Background: Crossmodality (i.e. the integration of stimulations from different sensorial modalities) is a crucial ability in everyday life. Nevertheless, while sensory binding difficulties have been described in several psychiatric conditions, crossmodality per se has not received much attention in psychiatry. We showed earlier that crossmodal processing is impaired at behavioural (Maurage et al., 2007) and electrophysiological (Maurage et al., 2008) levels in alcohol-dependence, but the brain areas involved in this deficit are still undetermined. Centrally, it is unknown whether this crossmodal deficit is related to (1) the accumulation of unimodal impairments; (2) specific crossmodal areas alterations; (3) reduced connectivity between these areas. The present study investigated the cerebral correlates of crossmodal integration in alcohol-dependence.
Methods: 14 alcohol-dependent subjects and 14 paired controls were scanned while performing a categorization task on faces (F), voices (V) and face-voice pairs (FV). A subtraction contrast [FV-(F+V)] isolated the brain areas involved in crossmodal face-voice integration. The functional connectivity between unimodal-crossmodal areas was explored using psycho-physiological interactions (PPI).
Results: Alcohol-dependent subjects presented only moderate alterations during unimodal processing. More centrally, in the [FV-(F+V)] contrast, they did not show any specific crossmodal brain activation while controls presented activations in crossmodal areas. Moreover, PPI analyses showed reduced connectivity between unimodal and crossmodal areas in alcohol-dependence.

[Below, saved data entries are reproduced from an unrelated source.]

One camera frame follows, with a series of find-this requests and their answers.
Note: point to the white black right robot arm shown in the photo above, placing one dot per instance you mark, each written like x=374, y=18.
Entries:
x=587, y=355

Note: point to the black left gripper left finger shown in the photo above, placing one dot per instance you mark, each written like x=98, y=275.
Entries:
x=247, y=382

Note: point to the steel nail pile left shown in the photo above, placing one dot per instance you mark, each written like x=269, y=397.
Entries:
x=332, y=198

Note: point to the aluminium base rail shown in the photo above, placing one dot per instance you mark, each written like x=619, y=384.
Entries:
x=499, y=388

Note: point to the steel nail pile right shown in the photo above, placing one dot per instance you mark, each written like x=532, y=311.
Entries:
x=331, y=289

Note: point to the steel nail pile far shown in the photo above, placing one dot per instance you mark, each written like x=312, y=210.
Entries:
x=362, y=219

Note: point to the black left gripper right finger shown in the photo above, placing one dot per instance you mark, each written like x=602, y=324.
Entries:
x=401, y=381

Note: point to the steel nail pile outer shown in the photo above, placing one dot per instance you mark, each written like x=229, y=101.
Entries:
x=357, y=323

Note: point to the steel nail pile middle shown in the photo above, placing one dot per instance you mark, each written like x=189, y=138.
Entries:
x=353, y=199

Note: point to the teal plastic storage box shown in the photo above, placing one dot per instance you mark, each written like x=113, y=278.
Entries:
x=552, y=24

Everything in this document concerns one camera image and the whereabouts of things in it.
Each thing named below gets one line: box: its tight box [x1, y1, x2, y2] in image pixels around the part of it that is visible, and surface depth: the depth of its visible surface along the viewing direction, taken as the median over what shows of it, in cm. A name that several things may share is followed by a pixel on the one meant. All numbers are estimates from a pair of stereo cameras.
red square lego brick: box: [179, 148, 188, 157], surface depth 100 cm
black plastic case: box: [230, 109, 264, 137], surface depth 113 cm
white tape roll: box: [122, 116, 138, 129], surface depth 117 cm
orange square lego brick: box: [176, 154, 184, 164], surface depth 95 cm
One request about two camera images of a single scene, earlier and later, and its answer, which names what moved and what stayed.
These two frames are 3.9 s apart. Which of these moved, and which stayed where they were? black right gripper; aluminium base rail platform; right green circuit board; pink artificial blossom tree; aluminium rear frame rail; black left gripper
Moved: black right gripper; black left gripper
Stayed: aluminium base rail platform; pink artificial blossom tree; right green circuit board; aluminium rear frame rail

Conclusions: This first fMRI exploration of crossmodal processing in alcohol-dependence showed a specific face-voice integration deficit indexed by reduced activation of crossmodal areas and reduced connectivity in the crossmodal integration network. Using crossmodal paradigms is thus crucial to correctly evaluate the deficits presented by alcohol-dependent subjects in real-life situations.